Exercise directions:
Please take the lines from the one holding "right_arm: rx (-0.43" through the one holding "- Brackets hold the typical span" in the data below and copy them exactly.

======== Dataset extract ========

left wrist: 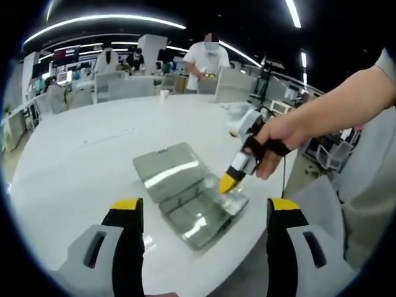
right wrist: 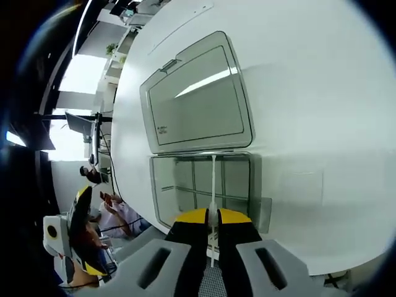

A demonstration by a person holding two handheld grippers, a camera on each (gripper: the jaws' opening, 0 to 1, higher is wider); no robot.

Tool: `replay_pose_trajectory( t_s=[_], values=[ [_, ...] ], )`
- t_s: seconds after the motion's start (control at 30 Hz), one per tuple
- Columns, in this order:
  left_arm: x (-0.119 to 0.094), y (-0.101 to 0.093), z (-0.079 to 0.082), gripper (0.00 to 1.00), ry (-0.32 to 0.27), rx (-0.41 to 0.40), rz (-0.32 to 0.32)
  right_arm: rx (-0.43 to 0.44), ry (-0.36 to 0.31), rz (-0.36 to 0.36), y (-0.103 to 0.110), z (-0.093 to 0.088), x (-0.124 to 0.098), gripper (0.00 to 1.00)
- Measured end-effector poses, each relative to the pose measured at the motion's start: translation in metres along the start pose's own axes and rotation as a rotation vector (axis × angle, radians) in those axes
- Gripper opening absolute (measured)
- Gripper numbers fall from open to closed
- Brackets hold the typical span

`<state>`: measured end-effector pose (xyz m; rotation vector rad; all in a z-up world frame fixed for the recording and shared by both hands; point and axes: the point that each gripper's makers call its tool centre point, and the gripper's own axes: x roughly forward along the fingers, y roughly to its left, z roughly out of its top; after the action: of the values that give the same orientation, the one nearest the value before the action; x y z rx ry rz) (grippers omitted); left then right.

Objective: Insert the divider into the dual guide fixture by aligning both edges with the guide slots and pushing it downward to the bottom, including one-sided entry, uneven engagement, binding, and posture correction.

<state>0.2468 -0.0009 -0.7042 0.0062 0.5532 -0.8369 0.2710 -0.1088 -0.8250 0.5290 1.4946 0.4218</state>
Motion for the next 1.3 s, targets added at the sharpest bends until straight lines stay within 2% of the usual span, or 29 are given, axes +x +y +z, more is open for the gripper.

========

Reply to the exercise:
  right_arm: rx (-0.43 to 0.44), ry (-0.36 to 0.31), rz (-0.36 to 0.36), y (-0.103 to 0.110), z (-0.093 to 0.088), x (-0.124 to 0.098), gripper (0.00 to 1.00)
- Measured end-effector poses, each relative to the pose measured at the motion's start: translation in metres along the start pose's own axes and rotation as a rotation vector (axis × angle, radians) in those axes
- Gripper opening absolute (measured)
- Gripper numbers fall from open to closed
- Brackets hold the typical span

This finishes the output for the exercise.